- **WHAT THE TASK REQUIRES**:
Across all the entries below, how many lines mention the string "frame"? Respond with a single number.

- **DATA**:
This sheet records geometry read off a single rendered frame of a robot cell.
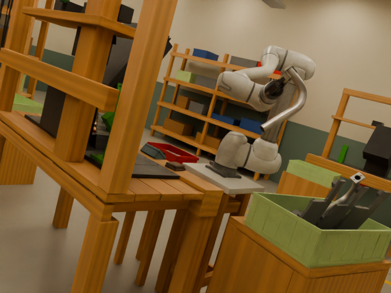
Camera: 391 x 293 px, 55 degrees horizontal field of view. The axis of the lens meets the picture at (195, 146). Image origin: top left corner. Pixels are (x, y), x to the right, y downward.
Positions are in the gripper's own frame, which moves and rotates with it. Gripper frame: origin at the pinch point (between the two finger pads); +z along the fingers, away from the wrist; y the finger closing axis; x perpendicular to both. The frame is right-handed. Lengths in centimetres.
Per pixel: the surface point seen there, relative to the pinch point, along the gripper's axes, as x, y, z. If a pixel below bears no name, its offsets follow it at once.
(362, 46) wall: -1, 386, -451
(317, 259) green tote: 67, -30, -20
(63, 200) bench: -38, -125, -171
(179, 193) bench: 11, -58, -40
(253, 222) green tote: 44, -38, -45
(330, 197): 53, -7, -25
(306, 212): 51, -20, -24
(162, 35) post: -40, -32, 3

- **SOLUTION**:
2